# PROBLEM DETAILS
Your task is to gather the lines below that hold the string "carton".

# RECORDED DATA

- - -

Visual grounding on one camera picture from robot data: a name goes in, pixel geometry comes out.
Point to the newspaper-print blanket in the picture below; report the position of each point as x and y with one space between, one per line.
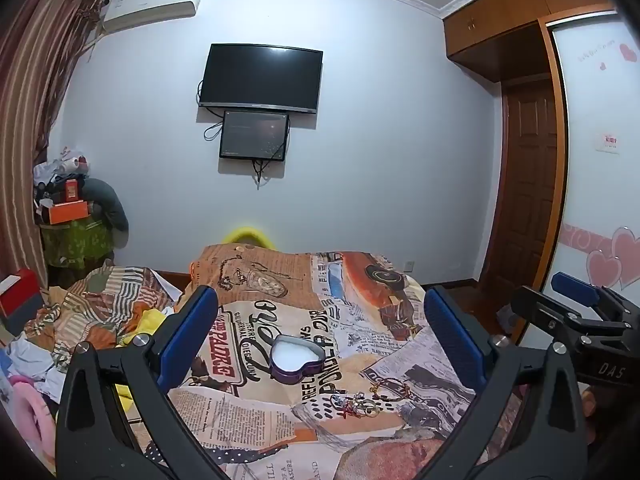
310 280

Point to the yellow round object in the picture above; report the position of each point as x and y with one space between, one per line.
247 236

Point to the pile of white clothes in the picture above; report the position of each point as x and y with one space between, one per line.
27 355

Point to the green covered side table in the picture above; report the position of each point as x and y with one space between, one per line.
77 242

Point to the white heart-print wardrobe door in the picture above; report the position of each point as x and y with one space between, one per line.
595 195

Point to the brown wooden door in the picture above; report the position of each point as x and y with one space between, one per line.
527 185

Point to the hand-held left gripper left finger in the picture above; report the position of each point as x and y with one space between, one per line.
192 332

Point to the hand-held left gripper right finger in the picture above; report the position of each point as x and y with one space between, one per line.
452 340

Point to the purple heart-shaped tin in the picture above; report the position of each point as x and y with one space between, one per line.
295 357

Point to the white air conditioner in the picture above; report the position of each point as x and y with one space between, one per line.
150 10

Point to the yellow cloth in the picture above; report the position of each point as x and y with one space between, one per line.
152 321

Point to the wooden overhead cabinet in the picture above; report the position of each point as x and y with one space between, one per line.
495 25

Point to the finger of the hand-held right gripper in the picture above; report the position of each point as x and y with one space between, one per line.
575 288
550 312

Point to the orange flat box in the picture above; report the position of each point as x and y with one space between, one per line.
67 212

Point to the striped patchwork quilt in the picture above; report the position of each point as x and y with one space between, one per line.
100 305

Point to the striped brown curtain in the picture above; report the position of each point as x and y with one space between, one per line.
30 110

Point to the small black monitor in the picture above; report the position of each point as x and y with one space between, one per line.
254 135

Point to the white sticker label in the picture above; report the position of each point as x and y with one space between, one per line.
607 143

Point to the small red box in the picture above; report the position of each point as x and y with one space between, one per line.
72 191

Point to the red book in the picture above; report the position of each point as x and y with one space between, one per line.
17 295

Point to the black wall television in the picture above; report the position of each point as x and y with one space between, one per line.
260 77

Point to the white plastic bags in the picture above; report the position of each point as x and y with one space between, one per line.
57 165

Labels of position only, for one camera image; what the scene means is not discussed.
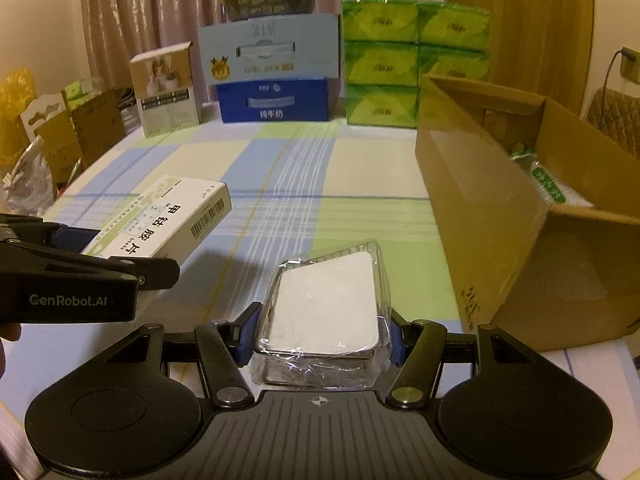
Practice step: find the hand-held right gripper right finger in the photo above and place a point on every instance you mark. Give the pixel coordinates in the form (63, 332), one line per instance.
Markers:
(397, 340)

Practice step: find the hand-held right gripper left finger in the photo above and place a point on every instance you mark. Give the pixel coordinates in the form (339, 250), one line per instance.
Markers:
(247, 335)

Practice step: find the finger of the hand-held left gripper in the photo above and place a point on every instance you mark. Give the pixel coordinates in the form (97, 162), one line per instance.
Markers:
(75, 240)
(155, 272)

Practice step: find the white blue medicine box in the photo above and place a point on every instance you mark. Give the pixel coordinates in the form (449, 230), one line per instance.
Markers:
(165, 215)

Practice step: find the clear plastic box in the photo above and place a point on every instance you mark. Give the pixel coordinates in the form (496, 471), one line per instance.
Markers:
(325, 305)

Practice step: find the large cardboard box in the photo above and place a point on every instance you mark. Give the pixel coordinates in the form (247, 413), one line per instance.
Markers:
(475, 210)

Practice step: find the checked cloth desktop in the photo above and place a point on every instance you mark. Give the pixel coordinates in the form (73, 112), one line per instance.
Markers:
(350, 200)

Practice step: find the person's left hand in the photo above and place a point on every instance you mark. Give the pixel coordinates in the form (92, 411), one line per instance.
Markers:
(10, 334)

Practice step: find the clear plastic bag at left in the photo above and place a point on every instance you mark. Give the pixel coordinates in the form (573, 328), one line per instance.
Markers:
(25, 180)

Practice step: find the tall brown cardboard box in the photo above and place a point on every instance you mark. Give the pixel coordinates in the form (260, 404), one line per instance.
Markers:
(97, 125)

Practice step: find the yellow plastic bag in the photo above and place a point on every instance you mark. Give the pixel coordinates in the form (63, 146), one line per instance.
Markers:
(15, 105)

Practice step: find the small green tissue pack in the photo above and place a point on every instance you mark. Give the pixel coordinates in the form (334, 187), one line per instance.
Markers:
(80, 89)

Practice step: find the beige product box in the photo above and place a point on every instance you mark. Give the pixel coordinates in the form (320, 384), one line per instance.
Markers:
(165, 105)

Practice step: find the dark blue milk carton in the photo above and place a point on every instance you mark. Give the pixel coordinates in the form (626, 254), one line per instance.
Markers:
(270, 105)

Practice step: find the beige curtain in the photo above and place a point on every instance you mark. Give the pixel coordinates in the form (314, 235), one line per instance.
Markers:
(150, 5)

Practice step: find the light blue milk carton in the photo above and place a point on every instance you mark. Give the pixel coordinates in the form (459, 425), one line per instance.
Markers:
(310, 60)

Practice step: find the stack of green tissue packs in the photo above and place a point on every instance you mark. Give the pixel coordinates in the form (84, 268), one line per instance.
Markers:
(380, 60)

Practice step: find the quilted chair back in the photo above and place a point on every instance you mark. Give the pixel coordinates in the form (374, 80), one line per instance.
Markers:
(617, 115)

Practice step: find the wooden door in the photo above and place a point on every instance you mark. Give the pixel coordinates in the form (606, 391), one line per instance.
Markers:
(525, 20)

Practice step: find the wall outlet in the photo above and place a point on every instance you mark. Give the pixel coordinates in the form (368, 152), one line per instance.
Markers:
(630, 67)

- - -

# SOLUTION FOR THIS EXERCISE
Practice step: find the dark blue milk carton in the photo above and place a point on every instance you mark. Give the pixel coordinates in the form (626, 254), one line per instance.
Practice step: find the light blue milk carton in the photo above and place a point on every instance you mark. Give the pixel coordinates in the form (459, 425), one line per instance.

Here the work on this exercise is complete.